Judge Michelle Havas sentenced Stokes to 40 years per victim, plus another five years for the illegal possession of a gun as a convicted felon, according to the Sentinel.
Teresa Thomas’s brother, Johnny Hall, was happy with the sentencing.
“It makes me feel happy,” said Hall. “Not just for myself, but for my sister.”
The case was stalled after Stokes' guilty plea in June to determine whether or not he was guilty by reason of mental disease or defect, according to Milwaukee Journal Sentinel. After two doctors’ evaluations, they found that Stokes was fit to stand trial.
As previously reported by Oxygen.com, Stokes had a lengthy criminal history that included felony battery, felony bail jumping, and felony intimidation of a witness in 2007.
In the following years, Stokes pleaded guilty to several misdemeanor domestic violence charges, as reported by WFXR News.

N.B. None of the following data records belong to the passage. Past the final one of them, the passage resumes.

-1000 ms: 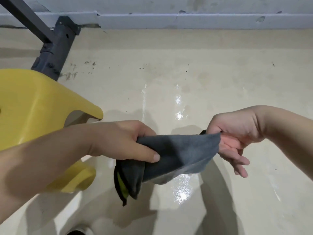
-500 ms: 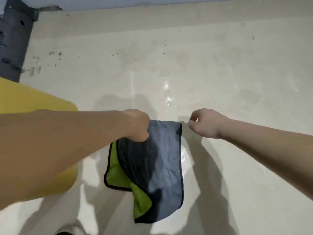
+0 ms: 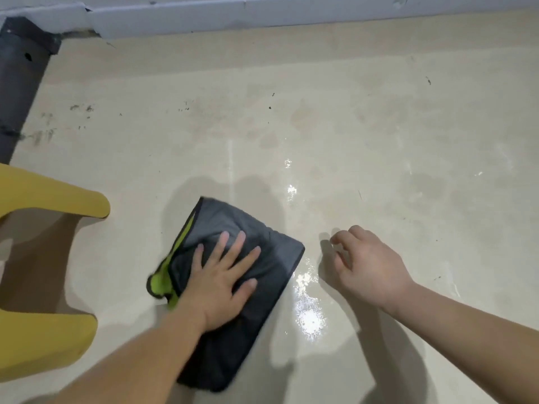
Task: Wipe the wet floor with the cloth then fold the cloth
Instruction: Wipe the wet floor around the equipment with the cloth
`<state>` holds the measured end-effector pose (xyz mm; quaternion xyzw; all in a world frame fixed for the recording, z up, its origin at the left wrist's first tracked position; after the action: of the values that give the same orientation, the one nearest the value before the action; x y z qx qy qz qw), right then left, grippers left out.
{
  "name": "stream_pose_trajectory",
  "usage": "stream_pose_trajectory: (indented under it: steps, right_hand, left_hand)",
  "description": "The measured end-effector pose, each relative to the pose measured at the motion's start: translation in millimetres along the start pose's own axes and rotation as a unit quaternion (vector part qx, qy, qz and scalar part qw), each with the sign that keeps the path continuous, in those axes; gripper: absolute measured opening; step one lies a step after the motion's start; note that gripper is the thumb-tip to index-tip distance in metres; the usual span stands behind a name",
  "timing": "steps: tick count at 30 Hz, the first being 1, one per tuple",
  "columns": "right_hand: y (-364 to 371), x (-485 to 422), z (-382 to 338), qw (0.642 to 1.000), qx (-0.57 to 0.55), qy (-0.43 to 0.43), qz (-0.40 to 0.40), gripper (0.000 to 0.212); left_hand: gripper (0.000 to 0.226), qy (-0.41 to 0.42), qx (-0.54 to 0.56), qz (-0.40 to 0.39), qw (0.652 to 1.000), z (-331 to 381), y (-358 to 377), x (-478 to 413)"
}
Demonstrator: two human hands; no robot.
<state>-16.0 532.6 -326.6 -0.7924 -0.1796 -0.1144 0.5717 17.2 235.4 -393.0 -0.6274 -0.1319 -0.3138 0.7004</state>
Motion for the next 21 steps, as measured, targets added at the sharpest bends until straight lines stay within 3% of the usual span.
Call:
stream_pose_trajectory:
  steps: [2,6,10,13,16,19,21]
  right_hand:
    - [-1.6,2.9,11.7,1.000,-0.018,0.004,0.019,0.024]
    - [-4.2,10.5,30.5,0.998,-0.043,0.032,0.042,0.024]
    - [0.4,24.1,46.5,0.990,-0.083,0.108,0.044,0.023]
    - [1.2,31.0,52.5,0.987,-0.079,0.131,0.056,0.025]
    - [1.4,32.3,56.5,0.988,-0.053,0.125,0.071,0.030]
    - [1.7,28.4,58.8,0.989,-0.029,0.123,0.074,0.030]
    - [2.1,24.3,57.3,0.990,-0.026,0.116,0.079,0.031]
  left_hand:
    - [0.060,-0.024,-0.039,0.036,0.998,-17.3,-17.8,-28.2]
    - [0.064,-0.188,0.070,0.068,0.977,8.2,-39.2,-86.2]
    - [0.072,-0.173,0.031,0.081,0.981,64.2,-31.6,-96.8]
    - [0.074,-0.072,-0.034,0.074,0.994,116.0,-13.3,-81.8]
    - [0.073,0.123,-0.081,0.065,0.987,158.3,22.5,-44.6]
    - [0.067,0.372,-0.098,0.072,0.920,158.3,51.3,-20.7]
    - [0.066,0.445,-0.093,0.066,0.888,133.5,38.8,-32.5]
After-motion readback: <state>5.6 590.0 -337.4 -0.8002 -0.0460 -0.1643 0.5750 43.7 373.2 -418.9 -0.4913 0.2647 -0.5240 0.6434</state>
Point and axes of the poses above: each hand's wrist, its own x-axis away from the middle knuckle, its own y-axis out of the palm, z = x × y, the point moved 1 cm from there along -x, towards the middle knuckle, and after that the axes turned 6 degrees about -z, right-handed, at the moved point
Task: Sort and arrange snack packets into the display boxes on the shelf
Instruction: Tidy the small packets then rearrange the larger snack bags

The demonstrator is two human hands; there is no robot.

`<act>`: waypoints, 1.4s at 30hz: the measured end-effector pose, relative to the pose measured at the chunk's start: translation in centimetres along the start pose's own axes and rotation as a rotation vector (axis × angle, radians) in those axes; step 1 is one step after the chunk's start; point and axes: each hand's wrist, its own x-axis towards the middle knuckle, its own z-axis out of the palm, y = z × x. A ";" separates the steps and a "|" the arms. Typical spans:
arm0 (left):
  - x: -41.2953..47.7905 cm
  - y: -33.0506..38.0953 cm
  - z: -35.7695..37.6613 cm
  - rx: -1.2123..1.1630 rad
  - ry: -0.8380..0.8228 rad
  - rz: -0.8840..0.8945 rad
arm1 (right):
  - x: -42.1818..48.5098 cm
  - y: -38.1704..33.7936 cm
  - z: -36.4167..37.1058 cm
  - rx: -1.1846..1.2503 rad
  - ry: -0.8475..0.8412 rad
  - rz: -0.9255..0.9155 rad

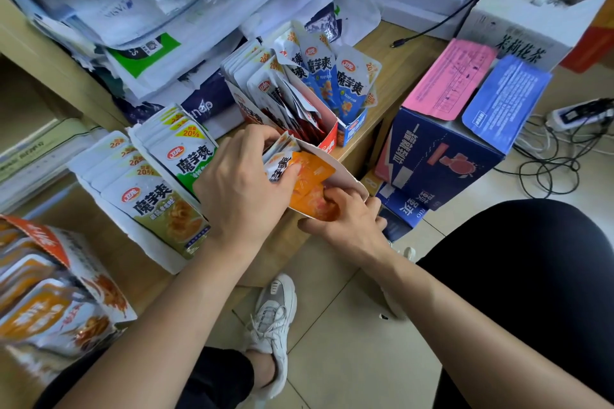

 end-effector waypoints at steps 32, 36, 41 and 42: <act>3.7 -4.8 -1.9 -0.307 -0.099 -0.071 | 2.9 -6.4 -3.1 -0.134 0.105 -0.326; 3.1 -4.0 -2.2 -0.425 -0.033 -0.132 | 2.7 -7.0 -3.4 0.063 0.143 -0.237; 2.9 -2.9 -2.4 -0.549 0.004 -0.249 | 2.1 -8.1 -3.4 0.396 0.097 -0.067; 2.8 -2.7 -2.6 -0.552 0.015 -0.262 | 1.8 -8.3 -3.6 0.436 0.114 -0.063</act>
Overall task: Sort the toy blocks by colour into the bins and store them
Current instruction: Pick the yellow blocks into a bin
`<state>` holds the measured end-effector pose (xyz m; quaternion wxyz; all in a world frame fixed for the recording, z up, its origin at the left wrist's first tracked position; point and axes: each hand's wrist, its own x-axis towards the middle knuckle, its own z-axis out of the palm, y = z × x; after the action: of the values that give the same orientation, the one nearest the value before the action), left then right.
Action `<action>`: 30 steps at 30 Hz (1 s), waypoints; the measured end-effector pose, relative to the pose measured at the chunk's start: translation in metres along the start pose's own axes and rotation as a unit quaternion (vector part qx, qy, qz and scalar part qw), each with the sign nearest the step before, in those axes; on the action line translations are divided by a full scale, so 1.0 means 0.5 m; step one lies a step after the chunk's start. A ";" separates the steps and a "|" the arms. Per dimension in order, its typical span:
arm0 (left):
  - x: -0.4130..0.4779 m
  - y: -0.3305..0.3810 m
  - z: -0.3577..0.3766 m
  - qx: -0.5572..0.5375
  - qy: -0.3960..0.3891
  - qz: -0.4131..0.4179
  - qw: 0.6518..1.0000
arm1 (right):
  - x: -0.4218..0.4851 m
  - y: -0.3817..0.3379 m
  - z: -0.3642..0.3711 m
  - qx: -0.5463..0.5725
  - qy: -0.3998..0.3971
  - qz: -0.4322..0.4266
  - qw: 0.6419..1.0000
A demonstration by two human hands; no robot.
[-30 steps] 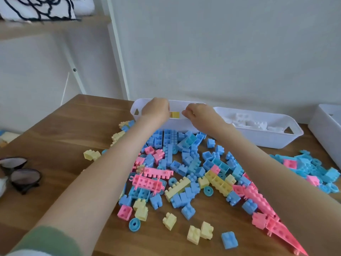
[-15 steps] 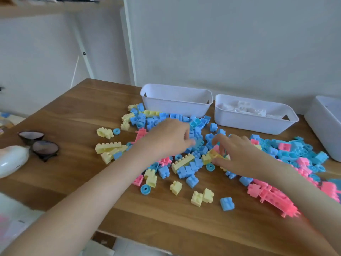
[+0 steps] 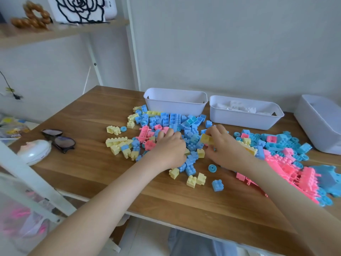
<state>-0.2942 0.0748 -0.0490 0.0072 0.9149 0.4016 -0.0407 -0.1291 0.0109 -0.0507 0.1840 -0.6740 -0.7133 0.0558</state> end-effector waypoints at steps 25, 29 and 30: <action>0.194 -0.121 -0.097 -0.065 0.317 -0.076 0.943 | 0.283 0.038 -0.098 0.025 0.071 0.065 0.995; 0.276 -0.163 -0.081 -0.092 0.278 -0.128 0.948 | 0.384 0.061 -0.041 0.001 0.017 0.076 0.997; 0.291 -0.170 -0.072 -0.115 0.263 -0.137 0.948 | 0.398 0.069 -0.022 0.003 -0.002 0.078 0.997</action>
<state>-0.2562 0.2406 -0.0233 0.0004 0.8222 0.5126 0.2475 -0.0976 0.2074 -0.0146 0.1801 -0.7266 -0.6590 0.0732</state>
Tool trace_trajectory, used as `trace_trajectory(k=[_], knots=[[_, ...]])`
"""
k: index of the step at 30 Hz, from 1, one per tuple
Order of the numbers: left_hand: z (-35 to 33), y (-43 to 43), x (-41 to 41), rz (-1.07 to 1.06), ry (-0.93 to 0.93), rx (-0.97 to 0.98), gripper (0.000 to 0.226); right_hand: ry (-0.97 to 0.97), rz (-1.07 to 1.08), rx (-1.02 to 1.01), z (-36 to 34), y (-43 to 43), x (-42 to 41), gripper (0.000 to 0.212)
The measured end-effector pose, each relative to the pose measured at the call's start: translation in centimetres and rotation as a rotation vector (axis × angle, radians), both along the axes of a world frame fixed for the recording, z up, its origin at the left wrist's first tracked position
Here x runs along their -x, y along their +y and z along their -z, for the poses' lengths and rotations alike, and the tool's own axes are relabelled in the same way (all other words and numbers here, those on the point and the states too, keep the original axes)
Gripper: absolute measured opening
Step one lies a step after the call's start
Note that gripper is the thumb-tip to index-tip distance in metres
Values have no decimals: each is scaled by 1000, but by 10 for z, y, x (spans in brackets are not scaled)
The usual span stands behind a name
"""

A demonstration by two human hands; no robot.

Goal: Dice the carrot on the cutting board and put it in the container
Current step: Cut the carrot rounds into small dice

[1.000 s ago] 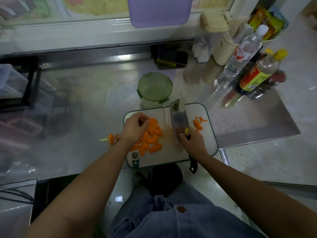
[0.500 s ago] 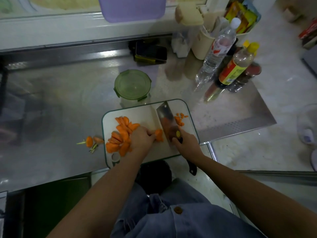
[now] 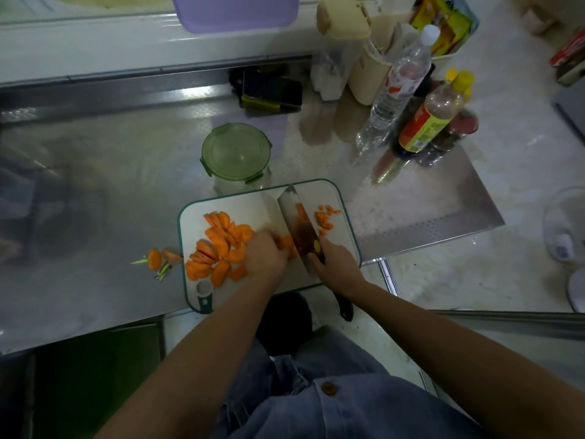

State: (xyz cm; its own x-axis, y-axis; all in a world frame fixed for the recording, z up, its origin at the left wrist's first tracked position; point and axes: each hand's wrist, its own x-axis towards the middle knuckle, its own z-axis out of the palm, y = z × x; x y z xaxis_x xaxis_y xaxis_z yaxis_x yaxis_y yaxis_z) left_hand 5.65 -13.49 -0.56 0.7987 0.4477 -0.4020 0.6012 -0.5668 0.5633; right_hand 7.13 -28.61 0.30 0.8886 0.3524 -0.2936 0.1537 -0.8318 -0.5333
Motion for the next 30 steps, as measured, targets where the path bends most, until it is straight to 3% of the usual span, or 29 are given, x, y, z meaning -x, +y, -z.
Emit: trace_trajectory(k=[5, 10, 13, 18, 21, 24, 27, 30], knots=[[4, -3, -5, 52, -20, -49, 21, 30, 4, 10, 1, 1, 2, 43], [-1, 2, -7, 39, -45, 95, 24, -5, 85, -64, -5, 0, -1, 36], [-10, 16, -2, -120, -129, 186, 24, -40, 140, -111, -8, 2, 0, 38], [-18, 29, -3, -331, -226, 121, 22, -8, 19, -123, -2, 12, 13, 25], [-20, 18, -5, -327, -205, 203, 21, -12, -8, -76, 1, 7, 15, 33], [-10, 3, -7, -359, -139, 341, 18, -69, 109, -16, -1, -7, 0, 41], [1, -11, -10, -386, -101, 434, 17, -73, 107, 18, -5, -19, -19, 31], [-4, -18, -11, -313, -58, 339, 19, -62, 47, 13, -11, -21, -24, 39]])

Stokes began receiving help in March 2020, just at the cusp of quarantine, according to his attorney, Nathan Opland-Dobs. Stokes allegedly heard voices, but his counseling sessions were canceled in favor of phone-only communication due to the restrictions of the COVID-19 pandemic, disrupting Stokes’ treatment, according to the Sentinel.
At sentencing, Opland-Dobs continued with his argument that Stokes was not in the right frame of mind, according to the Sentinel.
“Nothing else makes sense,” said Opland-Dobs. ”Nothing else would explain why this would have happened.”
When contacted by Oxygen.com, Opland-Dobs respectfully declined to comment.